Rand Paul received a suspicious package at home. He blames a pop singer he claims ‘called for violence.’
When a suspicious package filled with white powder appeared at his home in Kentucky on Monday, Sen. Rand Paul (R-Q) said he knew who was responsible for inducing the threat: pop singer Richard Marks.
Paul pointed to a Sunday tweet in which the singer behind hit films such as "Don't Mean Nothing" and "Endless Summer Nights" said he would buy drinks for Paul's neighbor, who took several of the senator's ribs in the 2017 attack Was broken. . Paul argued that the intention was to incite another violent attack against him.
"As a repeated target of violence, it is condemnable that the Twitter C-list allows celebrities to encourage violence against me and my family," Paul said in a statement shared with POLITICO. Which broke the news of the suspicious package. "Just this weekend Richard Marx called for violence against me and now we have received this powder filled letter."
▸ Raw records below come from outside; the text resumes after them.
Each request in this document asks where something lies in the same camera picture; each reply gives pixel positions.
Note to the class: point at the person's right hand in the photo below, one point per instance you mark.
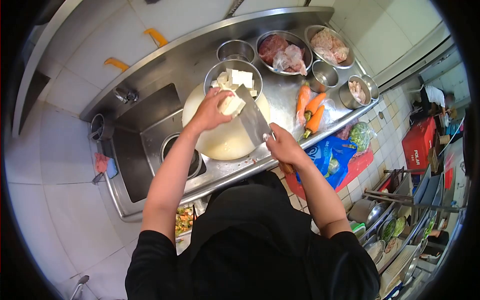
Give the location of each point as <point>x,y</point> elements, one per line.
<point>287,148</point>

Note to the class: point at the person's left hand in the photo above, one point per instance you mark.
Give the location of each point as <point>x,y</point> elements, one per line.
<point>206,112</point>

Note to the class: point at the person's right fingers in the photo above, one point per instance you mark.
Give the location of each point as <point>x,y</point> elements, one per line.
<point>268,138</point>

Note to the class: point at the person's left fingers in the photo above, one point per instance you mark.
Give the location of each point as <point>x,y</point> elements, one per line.
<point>221,93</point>

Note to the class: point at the person's left thumb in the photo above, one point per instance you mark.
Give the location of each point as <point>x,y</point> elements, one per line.
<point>225,118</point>

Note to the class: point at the handful of white tofu cubes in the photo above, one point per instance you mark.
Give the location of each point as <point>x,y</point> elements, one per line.
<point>232,105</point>

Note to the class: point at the steel bowl holding tofu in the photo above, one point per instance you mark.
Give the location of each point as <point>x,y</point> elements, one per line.
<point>213,77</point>

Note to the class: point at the pile of tofu in bowl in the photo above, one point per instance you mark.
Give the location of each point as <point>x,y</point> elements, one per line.
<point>236,78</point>

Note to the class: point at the round white cutting board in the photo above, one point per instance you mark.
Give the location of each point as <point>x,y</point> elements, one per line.
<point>225,142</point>

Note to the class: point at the orange carrot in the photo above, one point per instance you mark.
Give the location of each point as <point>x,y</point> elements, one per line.
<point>314,105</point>
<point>315,122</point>
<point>302,99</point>

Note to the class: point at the round steel sink strainer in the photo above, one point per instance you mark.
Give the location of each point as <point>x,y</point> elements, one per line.
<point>195,165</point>

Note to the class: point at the chunk of red meat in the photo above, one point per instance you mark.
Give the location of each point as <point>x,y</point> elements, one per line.
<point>273,48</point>

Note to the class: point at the blue plastic shopping bag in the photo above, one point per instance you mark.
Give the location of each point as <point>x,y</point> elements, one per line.
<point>337,157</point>

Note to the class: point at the crumpled clear plastic bag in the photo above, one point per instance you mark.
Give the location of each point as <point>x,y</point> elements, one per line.
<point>292,58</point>

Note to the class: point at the small empty steel bowl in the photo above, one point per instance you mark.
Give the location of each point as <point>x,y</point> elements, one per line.
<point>324,77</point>

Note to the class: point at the steel pot with raw chicken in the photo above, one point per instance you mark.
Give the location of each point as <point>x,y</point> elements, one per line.
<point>347,98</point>

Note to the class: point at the bag of green vegetables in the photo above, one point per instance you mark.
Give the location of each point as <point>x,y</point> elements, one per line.
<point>360,135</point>

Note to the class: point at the large steel bowl, red meat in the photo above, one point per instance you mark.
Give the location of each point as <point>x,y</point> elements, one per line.
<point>296,39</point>

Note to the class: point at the red plastic crate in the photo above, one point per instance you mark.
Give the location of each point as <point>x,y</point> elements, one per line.
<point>358,167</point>

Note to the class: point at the steel faucet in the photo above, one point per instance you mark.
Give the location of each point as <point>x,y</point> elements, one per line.
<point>125,95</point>

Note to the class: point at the stainless steel sink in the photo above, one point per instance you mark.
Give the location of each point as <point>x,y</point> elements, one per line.
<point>129,168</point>

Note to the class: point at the large steel bowl, pink meat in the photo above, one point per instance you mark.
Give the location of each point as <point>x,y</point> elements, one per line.
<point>347,62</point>

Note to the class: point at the pile of pink raw meat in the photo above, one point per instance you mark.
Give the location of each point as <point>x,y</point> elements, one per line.
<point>329,47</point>

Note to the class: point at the person's body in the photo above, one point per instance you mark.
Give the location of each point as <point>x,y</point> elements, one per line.
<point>255,247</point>

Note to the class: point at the bin of vegetable scraps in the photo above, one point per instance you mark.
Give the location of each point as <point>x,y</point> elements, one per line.
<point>183,220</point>

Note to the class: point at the small steel cup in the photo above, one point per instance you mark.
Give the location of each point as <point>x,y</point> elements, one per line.
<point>371,87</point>

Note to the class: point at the blue sponge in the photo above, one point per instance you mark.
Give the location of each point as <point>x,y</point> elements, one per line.
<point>112,168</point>

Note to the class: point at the steel utensil cup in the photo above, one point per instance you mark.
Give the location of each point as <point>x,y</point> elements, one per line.
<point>101,127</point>

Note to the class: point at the pink cloth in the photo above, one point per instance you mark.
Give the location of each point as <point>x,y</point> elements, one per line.
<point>100,162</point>

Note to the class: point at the red cooler box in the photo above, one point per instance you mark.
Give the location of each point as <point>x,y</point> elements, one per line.
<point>418,144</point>

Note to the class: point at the steel rack with dishes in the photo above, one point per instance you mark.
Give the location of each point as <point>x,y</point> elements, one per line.
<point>393,232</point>

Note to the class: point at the yellow wall hook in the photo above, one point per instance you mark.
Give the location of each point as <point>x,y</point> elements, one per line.
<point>156,36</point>
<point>117,64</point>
Marx, who often tweets about politics to his more than 300,000 followers, said his tweet was only "a wise crack up about Rand Paul's neighbor".
"I'm the only person on Twitter to ever mention Rand Paul's neighbor," Marx answered sarcastically to a critic who shared Paul's allegations on Twitter. "I must have been."
The incident has become the latest rally for conservatives, who claim that social media platforms openly target right-wing users. This comes after Paul was slammed this week for saying he would refuse the coronovirus vaccine, citing antibodies that he had a Kovid-19 contract last year.
On Monday, a package arrived at Paul's house with an image of the senator in a neck brace and a cast on his arm, Fox News explained above reading the text, "I'll finish what your neighbors started did."
In 2017, Rene Boucher performed a "running tackle" on Paul, breaking Paul's six ribs. There was a long-running dispute between the two about the waste coming out of the houses of the locality. Boucher later pleaded guilty to federal charges of assaulting a member of Congress and was sentenced to 30 days in prison.
In 2018, Paul was again the target of a violent threat. The US Capitol Police arrested a man whom Paul said had called one of his offices in Kentucky and "threatened to kill me and cut my family with an ax."
Now the FBI's Louisville office is working with the Warren County Sheriff's Office to investigate the package at Paul's home, the agency told the Louisville Courier-Journal. The US Capitol Police said in a statement on Tuesday morning that they are also investigating.
A spokesperson for the Capitol Police said, "We are hoping to release more information this afternoon when we meet with investigators to find out what may be released."
Marx, who rose to fame in the late '80s and then recorded several Top 20 hits in the' 90s, has raised his online profile during the epidemic with podcasts and a prolific, conservative-biting Twitter feed, called It is called The One. "Hilarious impostor."
On Sunday, Paul made headlines on a podcast saying that he planned to quit the vaccine, in which Marx targeted the Republican MP.
"I'll say it again," Marx tweeted. "If I ever meet Rand Paul's neighbor I'm going to hug him and buy as many drinks as possible."
As reaction to Paul's statement grew on Tuesday, Marx responded by tweeting a story to the senator last year about contracting Kovid-19 and potentially exposing other lawmakers.
"You know who really put the lives of many people at potential risk?" She wrote.